Definition2.7.5Slope Field
A slope field is a geometric representation of a differential equation wherein every point \((t,y)\) in the plane is represented by a line segment at that point having the slope \(\frac{dy}{dt}=F(t,y)\). Because every point is impossible to visualize, in practice the graph only shows the slope field at points on a grid of equally spaced points.
The solution to a differential equation \(\frac{dy}{dt}=F(t,y)\) with an initial value \(y(t_0)=y_0)\) will be a function whose graph includes the point \((t_0,y_0)\) and then at every point has a tangent line that has the same slope as the slope field at that point. This means that the curve follows the direction of the arrows.
Computer packages allow us to easily generate slope fields. Evaluate the following Sage scripts to see a variety of different examples.
Example2.7.6
The differential equation \(\frac{dy}{dt} = 3\) has a rate formula \(F(t,y)=3\) that is constant. This means that every point has the same slope. Solutions will follow straight lines.

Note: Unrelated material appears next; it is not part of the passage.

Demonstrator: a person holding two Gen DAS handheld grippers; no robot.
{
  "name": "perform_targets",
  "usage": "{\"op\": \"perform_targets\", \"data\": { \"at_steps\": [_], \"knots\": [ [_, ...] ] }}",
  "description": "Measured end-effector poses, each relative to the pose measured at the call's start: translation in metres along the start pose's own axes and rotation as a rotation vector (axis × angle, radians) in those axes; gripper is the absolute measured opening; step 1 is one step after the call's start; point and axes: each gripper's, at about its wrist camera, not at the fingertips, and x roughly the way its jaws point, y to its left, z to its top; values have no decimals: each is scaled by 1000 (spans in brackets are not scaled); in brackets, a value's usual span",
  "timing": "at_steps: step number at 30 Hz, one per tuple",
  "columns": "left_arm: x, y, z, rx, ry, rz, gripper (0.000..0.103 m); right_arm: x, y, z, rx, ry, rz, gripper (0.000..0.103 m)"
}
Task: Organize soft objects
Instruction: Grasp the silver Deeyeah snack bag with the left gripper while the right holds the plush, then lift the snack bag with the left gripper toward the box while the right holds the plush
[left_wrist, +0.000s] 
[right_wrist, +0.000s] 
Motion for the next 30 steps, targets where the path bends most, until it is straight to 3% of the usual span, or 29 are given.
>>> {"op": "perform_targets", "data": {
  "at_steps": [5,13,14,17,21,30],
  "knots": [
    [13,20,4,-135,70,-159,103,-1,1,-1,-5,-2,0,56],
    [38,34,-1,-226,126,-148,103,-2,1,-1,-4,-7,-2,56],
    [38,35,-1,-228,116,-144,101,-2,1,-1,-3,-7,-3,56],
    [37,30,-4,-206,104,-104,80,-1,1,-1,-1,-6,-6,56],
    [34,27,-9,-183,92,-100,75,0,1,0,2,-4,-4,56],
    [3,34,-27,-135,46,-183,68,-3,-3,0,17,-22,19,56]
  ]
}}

Note that there are infinitely many different solutions corresponding to a family of parallel lines with slope 3. Given any particular point (initial value), there will only be one of those lines passing through the point. That is the uniqueness of solutions of differential equations.
Example2.7.7
The differential equation \(\frac{dy}{dt} = 3t^2-4\) has a rate formula \(F(t,y)=3t^2-4\). The rate formula in this case depends only on the independent variable \(t\). You should notice that the slope is the same at points that are on the same vertical line, \(t=a\).

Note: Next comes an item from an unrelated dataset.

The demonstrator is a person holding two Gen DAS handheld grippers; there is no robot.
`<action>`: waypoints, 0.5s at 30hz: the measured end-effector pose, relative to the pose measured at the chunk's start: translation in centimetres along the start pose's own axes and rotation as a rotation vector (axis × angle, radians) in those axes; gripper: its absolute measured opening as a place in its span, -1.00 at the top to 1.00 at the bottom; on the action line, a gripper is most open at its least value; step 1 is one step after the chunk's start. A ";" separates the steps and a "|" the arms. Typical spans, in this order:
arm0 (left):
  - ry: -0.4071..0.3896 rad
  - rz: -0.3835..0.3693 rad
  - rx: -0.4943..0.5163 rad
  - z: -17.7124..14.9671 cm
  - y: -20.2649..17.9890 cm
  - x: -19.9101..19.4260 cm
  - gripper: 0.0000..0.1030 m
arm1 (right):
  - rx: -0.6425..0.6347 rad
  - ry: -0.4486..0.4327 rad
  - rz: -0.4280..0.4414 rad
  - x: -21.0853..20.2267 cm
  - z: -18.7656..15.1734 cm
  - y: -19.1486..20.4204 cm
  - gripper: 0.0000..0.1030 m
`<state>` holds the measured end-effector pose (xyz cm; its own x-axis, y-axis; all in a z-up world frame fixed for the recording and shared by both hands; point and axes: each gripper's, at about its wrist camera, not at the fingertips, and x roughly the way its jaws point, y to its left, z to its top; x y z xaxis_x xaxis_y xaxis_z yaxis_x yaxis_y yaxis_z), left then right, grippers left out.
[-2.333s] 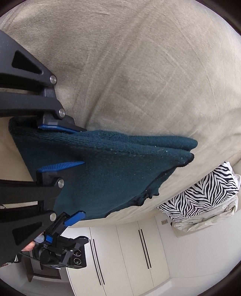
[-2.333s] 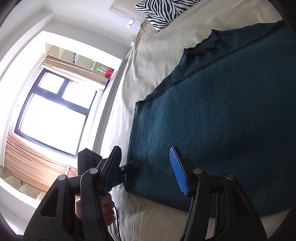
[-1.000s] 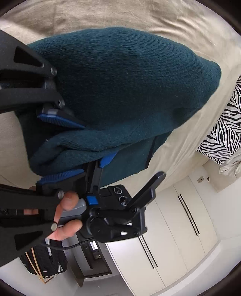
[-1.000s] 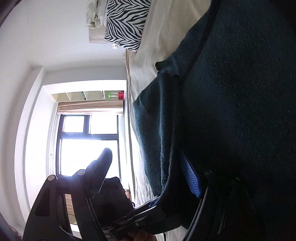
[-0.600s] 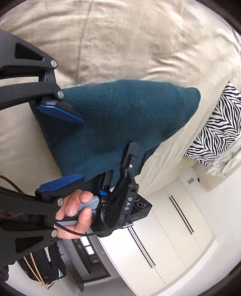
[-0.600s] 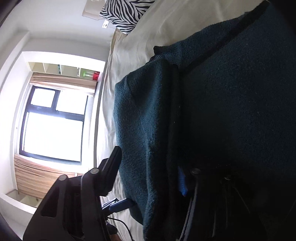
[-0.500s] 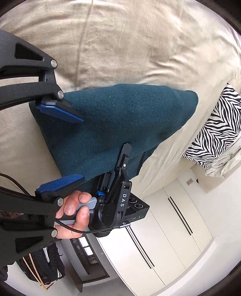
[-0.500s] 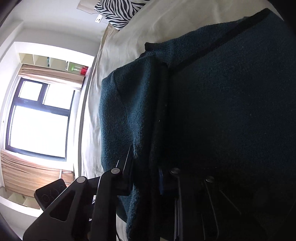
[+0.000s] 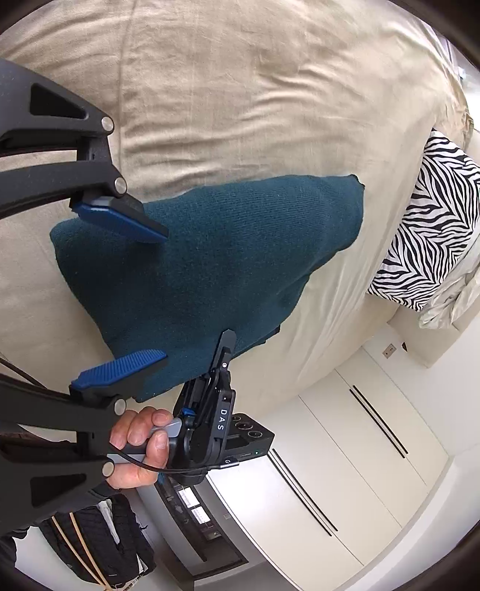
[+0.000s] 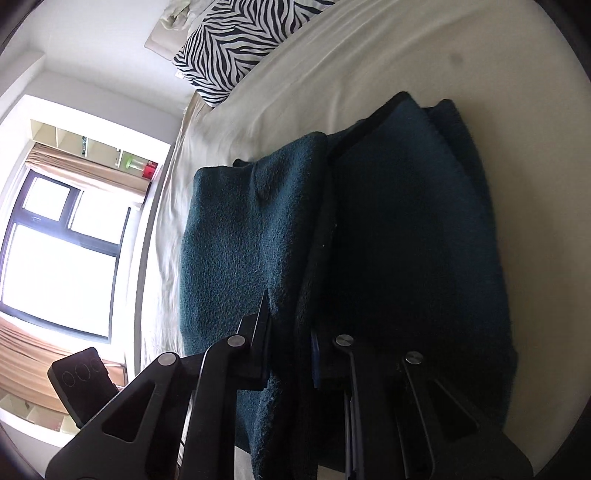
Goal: Fold small clothes
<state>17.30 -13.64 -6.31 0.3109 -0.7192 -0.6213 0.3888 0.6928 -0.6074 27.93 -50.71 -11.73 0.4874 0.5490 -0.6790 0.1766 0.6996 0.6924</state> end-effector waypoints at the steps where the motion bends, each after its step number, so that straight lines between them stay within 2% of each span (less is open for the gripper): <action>1: 0.001 0.005 0.016 0.2 -0.5 0.3 -0.22 | 0.003 -0.010 -0.003 -0.5 0.0 -0.4 0.73; 7: 0.002 0.024 0.095 2.1 -3.9 2.3 -0.22 | -0.007 -0.061 -0.026 -3.4 0.4 -2.0 0.73; 15: -0.005 0.094 0.181 5.0 -6.8 6.4 -0.22 | 0.006 -0.042 -0.045 -5.3 0.2 -5.1 0.73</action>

In calculus, we learned that \(\frac{dy}{dt}=3t^2-4\) can be solved for \(y\) using antiderivatives, where we get \(y=t^3-4t+C\), where \(C\) is a constant of integration. This corresponds to a horizontal translation or shift, which is the appropriate analogue for the parallel lines in the first example. That is, we should think of the lines in the first example as vertical shifts of one another.
Example2.7.8
The differential equation \(\frac{dy}{dt} = 3y^2-4\) has a rate formula \(F(t,y)=3y^2-4\). The rate formula uses the same operations as the previous example but in terms of the dependent variable \(y\). You should notice that the slope is the same at points that are on the same horizontal line \(y=b\).

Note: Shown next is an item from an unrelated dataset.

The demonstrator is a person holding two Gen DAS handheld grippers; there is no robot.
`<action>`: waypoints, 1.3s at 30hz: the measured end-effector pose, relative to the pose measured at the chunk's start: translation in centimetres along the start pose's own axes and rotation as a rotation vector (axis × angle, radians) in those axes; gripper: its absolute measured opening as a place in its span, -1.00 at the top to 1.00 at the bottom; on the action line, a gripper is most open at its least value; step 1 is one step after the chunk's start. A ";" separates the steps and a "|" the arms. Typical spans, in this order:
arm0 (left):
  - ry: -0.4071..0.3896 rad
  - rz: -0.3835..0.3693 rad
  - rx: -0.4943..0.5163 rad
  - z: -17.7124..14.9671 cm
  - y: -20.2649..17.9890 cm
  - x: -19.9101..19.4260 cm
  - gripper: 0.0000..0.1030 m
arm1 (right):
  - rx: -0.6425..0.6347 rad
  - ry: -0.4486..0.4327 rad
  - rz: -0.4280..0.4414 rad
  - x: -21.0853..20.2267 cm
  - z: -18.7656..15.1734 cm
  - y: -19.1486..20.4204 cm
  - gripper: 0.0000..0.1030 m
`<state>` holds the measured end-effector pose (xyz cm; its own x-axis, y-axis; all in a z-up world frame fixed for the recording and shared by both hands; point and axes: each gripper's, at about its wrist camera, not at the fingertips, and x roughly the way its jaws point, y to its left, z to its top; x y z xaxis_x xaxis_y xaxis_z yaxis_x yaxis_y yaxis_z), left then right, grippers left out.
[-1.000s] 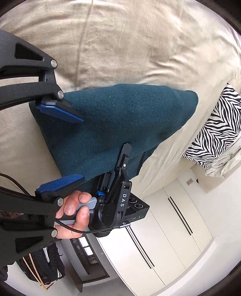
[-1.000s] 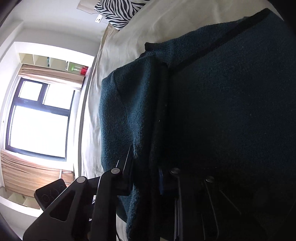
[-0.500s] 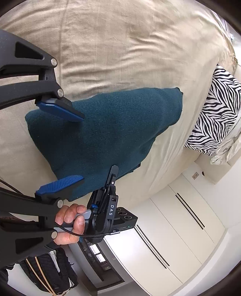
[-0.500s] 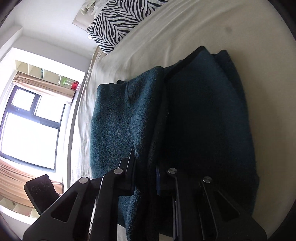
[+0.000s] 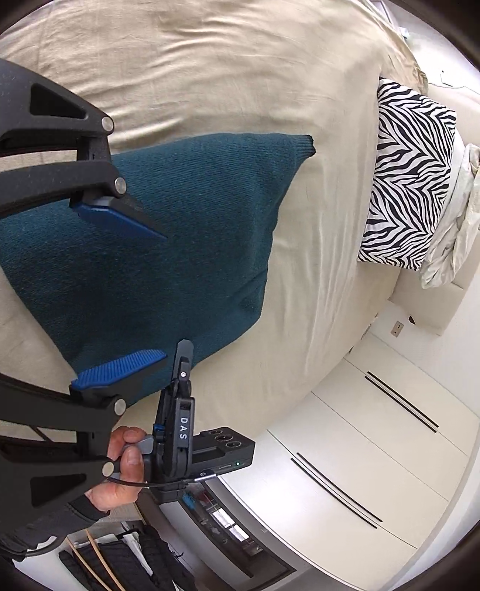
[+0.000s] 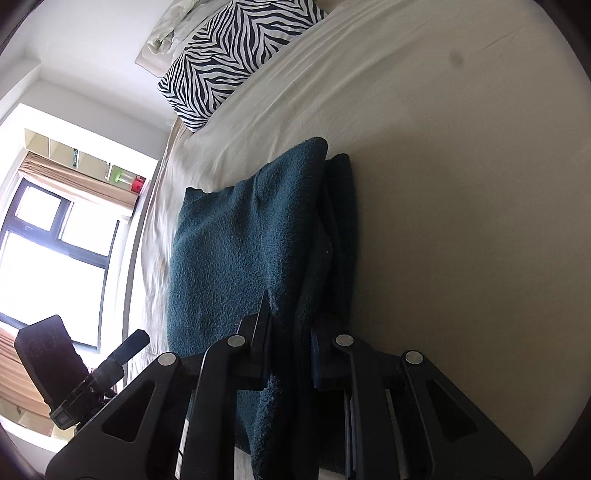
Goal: Fold small clothes
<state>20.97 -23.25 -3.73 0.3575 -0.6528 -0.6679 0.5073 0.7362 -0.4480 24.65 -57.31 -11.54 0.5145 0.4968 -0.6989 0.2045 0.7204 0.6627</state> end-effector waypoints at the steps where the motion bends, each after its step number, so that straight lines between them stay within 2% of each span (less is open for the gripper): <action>1: 0.006 0.024 0.013 0.3 0.0 0.9 -0.22 | 0.007 0.011 -0.003 0.4 0.0 -0.3 0.73; 7: 0.037 0.149 0.035 2.3 1.5 5.0 -0.16 | 0.085 -0.012 0.100 0.6 -1.1 -4.4 0.76; 11: 0.092 0.183 0.046 2.6 2.7 7.7 -0.15 | 0.100 -0.021 0.162 0.4 -1.7 -5.3 0.74; 14: 0.081 0.212 0.099 2.2 2.1 8.3 -0.21 | 0.111 -0.040 0.085 -1.1 -1.7 -4.8 0.64; 15: 0.078 0.216 0.108 2.0 2.0 8.4 -0.21 | 0.106 -0.067 0.024 -2.0 -1.7 -4.3 0.50; 16: 0.074 0.215 0.113 1.9 2.0 8.4 -0.21 | 0.087 -0.105 -0.029 -3.2 -1.8 -3.8 0.46; 17: 0.067 0.212 0.115 1.9 2.0 8.4 -0.21 | 0.063 -0.143 -0.046 -4.4 -2.0 -2.8 0.46; 19: 0.059 0.205 0.114 1.8 2.2 8.3 -0.21 | 0.040 -0.165 0.067 -6.2 -2.4 -1.0 0.46; 20: 0.056 0.205 0.115 1.7 2.1 8.2 -0.21 | 0.019 -0.160 0.115 -6.5 -3.0 0.0 0.46; 22: 0.052 0.209 0.120 1.6 2.0 8.1 -0.21 | -0.033 -0.133 0.135 -6.1 -4.3 1.6 0.46; 24: 0.050 0.212 0.125 1.5 1.8 8.0 -0.21 | -0.042 -0.051 0.130 -4.1 -5.8 1.6 0.46; 26: 0.056 0.218 0.137 1.3 1.7 8.1 -0.22 | -0.006 0.023 0.079 -1.5 -7.4 0.0 0.46; 27: 0.053 0.227 0.149 1.2 1.5 8.2 -0.22 | 0.010 0.033 0.083 -0.8 -8.3 -1.4 0.50; 29: 0.051 0.237 0.154 1.2 1.3 8.2 -0.23 | 0.050 -0.019 0.174 -1.5 -9.2 -3.4 0.58; 30: 0.051 0.238 0.153 1.2 1.3 8.3 -0.23 | 0.078 -0.032 0.186 -2.2 -9.5 -4.1 0.58; 35: 0.040 0.244 0.156 1.1 1.3 8.3 -0.24 | 0.072 -0.109 0.082 -5.7 -7.9 -3.2 0.51; 39: 0.040 0.255 0.164 1.0 1.1 8.5 -0.25 | 0.030 -0.145 0.108 -6.1 -3.1 -0.7 0.51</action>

Notice that solutions are no longer vertical translations or shifts of one another. However, you should see that every solution will have corresponding solutions that are horizontal translations. Different curves correspond to different initial conditions. In this example, we can see that there are three basic classes of solutions. Above a certain point, the graphs grow without bound and head to infinity at some finite time. (This is an example of why the existence–uniqueness theorem only guaranteed a solution for a limited interval.) Between two values that we will soon learn are equilibrium solutions, solutions form a transition from the upper equilibrium (unstable) to the lower equilibrium (stable). Solutions that begin below the lower equilibrium all rise and asymptotically approach the stable equilibrium.
Example2.7.9
The differential equation \(\frac{dy}{dt} = 3y^2-4t\) has a rate formula \(F(t,y)=3y^2-4t\). Because this rate formula depends on both \(t\) and \(y\), solutions do not share either horizontal or vertical translations.